Over 3 decades of photography; I've met many photographers who are either Ying or Yang in photography and I finally decided to just respect their free will to be who they want to be. The Ying sees Yang as polar opposites and vice versa. But I have seen talented photographers like the late Galen Rowell who sees Ying and Yang photography as complementary and not polar opposites and during some of his late seminars with people trying to draw Galen into the Ying vs Yang debate. He would always wistfully defer that to his work by demonstrating how he incorporated the recording aspect with the creative aspect; thus demonstrating the synergy of 2 forces can provide for the advancement of photography.
And what is also true is that successful photographers I had met and worked with throughout the decades had taken both of these polar opposites and complemented them and not make them or pit them against each other. That never worked, because the 2 polar opposites of photography are always there.
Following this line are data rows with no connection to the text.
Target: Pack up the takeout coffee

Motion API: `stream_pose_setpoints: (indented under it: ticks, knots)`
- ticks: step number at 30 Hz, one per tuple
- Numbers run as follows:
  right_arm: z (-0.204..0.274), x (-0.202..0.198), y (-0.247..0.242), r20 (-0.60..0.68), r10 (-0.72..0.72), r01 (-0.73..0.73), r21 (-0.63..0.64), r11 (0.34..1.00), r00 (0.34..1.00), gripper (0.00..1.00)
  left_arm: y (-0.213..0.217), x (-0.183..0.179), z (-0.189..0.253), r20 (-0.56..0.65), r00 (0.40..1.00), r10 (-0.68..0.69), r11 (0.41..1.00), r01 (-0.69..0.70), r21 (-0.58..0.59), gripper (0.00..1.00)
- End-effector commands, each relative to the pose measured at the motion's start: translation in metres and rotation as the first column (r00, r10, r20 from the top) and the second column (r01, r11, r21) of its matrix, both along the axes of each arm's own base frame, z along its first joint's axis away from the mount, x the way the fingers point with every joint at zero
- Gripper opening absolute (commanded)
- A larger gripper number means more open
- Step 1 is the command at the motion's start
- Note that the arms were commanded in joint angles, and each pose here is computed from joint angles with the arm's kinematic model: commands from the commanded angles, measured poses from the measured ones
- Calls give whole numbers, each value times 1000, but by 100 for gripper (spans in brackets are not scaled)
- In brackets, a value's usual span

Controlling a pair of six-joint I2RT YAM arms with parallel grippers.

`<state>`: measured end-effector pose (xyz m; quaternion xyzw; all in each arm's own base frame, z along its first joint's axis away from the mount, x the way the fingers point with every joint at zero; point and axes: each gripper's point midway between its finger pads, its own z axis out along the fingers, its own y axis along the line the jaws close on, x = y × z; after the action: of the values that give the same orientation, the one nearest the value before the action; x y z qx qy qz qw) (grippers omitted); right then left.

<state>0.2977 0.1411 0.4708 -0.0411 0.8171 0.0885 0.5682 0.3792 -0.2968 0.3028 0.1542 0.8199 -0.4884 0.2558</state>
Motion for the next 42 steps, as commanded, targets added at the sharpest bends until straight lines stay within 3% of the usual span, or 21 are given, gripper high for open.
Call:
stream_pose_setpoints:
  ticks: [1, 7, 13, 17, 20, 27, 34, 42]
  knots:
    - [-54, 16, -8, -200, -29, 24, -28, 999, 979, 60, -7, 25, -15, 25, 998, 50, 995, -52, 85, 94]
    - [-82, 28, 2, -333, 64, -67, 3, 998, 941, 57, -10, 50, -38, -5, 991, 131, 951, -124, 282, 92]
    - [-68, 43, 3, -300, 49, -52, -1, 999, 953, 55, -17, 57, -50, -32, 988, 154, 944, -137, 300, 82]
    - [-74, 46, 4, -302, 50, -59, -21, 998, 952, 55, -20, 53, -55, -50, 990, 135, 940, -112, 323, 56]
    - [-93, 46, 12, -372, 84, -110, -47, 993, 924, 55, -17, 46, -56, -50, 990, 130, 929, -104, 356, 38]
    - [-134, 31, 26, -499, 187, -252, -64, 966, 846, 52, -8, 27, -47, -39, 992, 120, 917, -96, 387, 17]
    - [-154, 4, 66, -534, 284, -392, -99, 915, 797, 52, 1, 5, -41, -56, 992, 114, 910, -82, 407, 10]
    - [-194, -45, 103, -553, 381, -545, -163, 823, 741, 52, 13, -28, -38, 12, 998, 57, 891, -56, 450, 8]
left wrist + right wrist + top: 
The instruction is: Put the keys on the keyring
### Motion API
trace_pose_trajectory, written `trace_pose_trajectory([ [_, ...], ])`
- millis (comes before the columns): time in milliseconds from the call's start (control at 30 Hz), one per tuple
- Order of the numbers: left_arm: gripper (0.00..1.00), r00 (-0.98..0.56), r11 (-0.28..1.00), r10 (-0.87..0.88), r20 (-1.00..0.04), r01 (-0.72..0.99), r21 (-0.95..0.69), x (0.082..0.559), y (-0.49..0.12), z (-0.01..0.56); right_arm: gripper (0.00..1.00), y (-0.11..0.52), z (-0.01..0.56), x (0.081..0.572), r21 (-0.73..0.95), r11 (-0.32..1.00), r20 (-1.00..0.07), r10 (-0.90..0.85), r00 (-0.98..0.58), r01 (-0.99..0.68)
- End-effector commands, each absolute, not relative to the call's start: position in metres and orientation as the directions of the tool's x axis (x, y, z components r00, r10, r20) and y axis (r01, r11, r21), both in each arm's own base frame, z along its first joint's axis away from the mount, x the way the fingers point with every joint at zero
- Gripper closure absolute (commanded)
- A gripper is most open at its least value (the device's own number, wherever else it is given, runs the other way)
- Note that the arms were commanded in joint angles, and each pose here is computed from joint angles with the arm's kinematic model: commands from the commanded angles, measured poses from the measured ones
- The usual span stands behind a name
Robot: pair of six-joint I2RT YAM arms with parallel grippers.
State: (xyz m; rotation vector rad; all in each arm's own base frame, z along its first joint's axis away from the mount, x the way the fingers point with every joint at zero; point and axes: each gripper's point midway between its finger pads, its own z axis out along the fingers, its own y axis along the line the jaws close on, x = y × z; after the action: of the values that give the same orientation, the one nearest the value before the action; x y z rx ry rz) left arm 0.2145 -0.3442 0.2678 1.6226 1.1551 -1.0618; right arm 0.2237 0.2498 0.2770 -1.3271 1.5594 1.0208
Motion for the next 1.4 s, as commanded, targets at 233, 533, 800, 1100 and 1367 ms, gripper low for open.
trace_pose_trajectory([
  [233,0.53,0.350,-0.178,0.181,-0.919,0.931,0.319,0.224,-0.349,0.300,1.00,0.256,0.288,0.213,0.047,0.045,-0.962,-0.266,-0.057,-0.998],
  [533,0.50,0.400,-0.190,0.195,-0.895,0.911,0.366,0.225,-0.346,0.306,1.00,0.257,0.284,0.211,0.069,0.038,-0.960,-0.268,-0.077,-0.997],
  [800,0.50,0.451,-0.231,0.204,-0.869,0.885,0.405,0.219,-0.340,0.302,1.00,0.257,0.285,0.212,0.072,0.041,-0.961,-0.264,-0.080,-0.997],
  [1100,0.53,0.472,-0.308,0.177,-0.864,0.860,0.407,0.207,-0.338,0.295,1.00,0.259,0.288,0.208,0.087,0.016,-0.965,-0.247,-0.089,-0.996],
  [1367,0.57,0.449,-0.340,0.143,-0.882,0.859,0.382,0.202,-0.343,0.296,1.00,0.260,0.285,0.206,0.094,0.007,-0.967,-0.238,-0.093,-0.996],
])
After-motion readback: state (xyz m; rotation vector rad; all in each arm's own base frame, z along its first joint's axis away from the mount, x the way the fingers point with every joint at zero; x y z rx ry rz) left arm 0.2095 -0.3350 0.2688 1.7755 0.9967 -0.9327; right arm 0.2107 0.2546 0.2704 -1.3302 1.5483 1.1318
It's how you see these 2 as either polar opposites or 2 complementary forces in photography, because photography is both recording and creative. We record events and for some take it a step further and make it creative by taking the best of both.
I'm not a Galen Rowell quality photographer, but I'd like to think that I can at least marry the two concepts.
I do WANT memories of places I go, whether in my back yard or 1000 miles away. I spoke earlier of the story BEHIND a photo being important to me, and that I think falls into the category of "recording practice."
At the same time, when I'm gathering memories, I'm on the look-out for creative and interesting ways I can show those memories. Maybe it's putting that extra "polish" on a composition that others may take, or focusing on details not everyone notices, or even just showing something in a way that others may not think to represent it. I'm not saying I'm necessarily GOOD at it, but it's something I try to do.
When friends and family travel with me, I'm obligated to take the "Okay, everyone get in this picture" photos since "Good camera=good pictures" and things like that, but I'll also enjoy taking a candid portrait of someone I'm traveling with in an interesting environment or backdrop.
And yes, taking things to the next level in that respect does need some knowledge of how things work, and equipment that you can fully control and that you know how to use(notice I didn't say "better") is key to that. For the "better" part, pull up Galen Rowell's gear bag.
I mentioned it either in this thread or in another similar thread, but he used some cameras and lenses that many "camera nerds"(and I'm putting myself in that category) might turn up their noses at. As an example, he was known to use a Nikon FM10. This is a cheap plasticy manual focus, manual exposure, manual advance film body with a +/0/- meter read-out. If you've used an FM or FM2, it feels like a toy piece of crap. None the less, it has everything he needed and weighs a fraction of what an FM2, much less his other favored F4, weighs. Similarly, the 20mm f/4 lens is optically probably the worst 20mm Nikon has made, with loads of distortion and vignetting plus it's slow. Still, though, it's small and light, so he was more likely to haul it with him.
On another point of the crossover between documentary and creativity-my wife and I just a few days ago FINALLY put together our wedding album. She'd had 700-some-odd photos printed as 4x6s, and we spent(no kidding) a couple of days sorting, culling, ordering, and everything else to put together the "story" of the day. We also had mixed in there some photos others had taken and given us(I think the photographer had a little over 500). Even though the photos are inherently "documenting a memory" of the occasion, the photographers creativity was amazing in many of them. Things like posed formals are not exactly an outlet for that-arrange people, light it right, click, and on to the next. There's a whole other dimension, though, from spotting details worth remembering or to just seeing that perfect candid that many others would overlook. One of my favorite "outside the box" ones(or maybe it's a bread and butter shot now, but still, I liked it) was a walking-down-the-aisle photo(when I photographed weddings, what I had drilled in to me as the single most important shot of the day) but rather than just a simple head-on shot(there were plenty of those too) he had taken a picture of someone holding their phone out for a photo and the phone in perfect focus while everything else a see of blurriness. I wouldn't have thought to take it.